Sex Hunter makes a particular point of race relations and questions of nationality, refusing to draw a clear line to indicate which ethnicity is 'good' and which is 'bad'. The film suggests that mixing the colours might well be a way to building a slightly better world, condemning the domination of one group over another (and by extension of one culture over another, as the pernicious presence of American cultural ephemera throughout the film attests - it was shot near the U.S. naval base in Yokosuka). Pivotal in this regard are the frequent appearances of the all-girl pop group Golden Half, who during seventies scored hit after hit and whose five members were all offspring of Japanese mothers and foreign fathers, the exotic looks that resulted from their mixed heritage being their main sales point.

As relatively mono-ethnic as Japan for a long time may have been, the country and its culture have long had a fascination for the foreign, from the moga ('modern girl') of the Taisho era, who deliberately swapped their kimonos for flapper dresses, to the current fad for Korean Kool. However, at the time of Stray Cat Rock's production, ethnic minorities as a prominent and positive presence in mainstream cinema had yet to arrive, Bruce Lee and blaxploitation not making their mark internationally for another few years.

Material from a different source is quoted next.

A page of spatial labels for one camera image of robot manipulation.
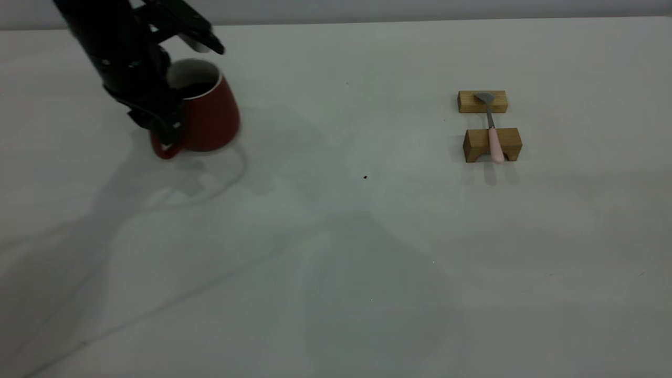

In Japan, it had mostly been the independent filmmakers of the New Wave that had touched on the subject of ethnic minorities, which makes the studio production Sex Hunter quite a daring statement for its time (although precedent exists in form of Tai Kato's Toei-produced gang film By a Man's Face Shall You Know Him from 1966). Granted, it might not have existed in this form without the popularity of Golden Half, and the Italian roots of Rikiya Yasuoka hadn't been a hindrance to his career up to that point, but the value of the film's treatment of this subject lies in how it treats it, not that it treats it.

Impeccably stylised and undeniably cool - room temperature drops during Tatsuya Fuji's superb close-ups - and with an intriguingly ambivalent approach to its characters (and look quick for a bit part by Tomio Aoki as a bartender), the unearthing of Stray Cat Rock: Sex Hunter has been a worthy effort indeed.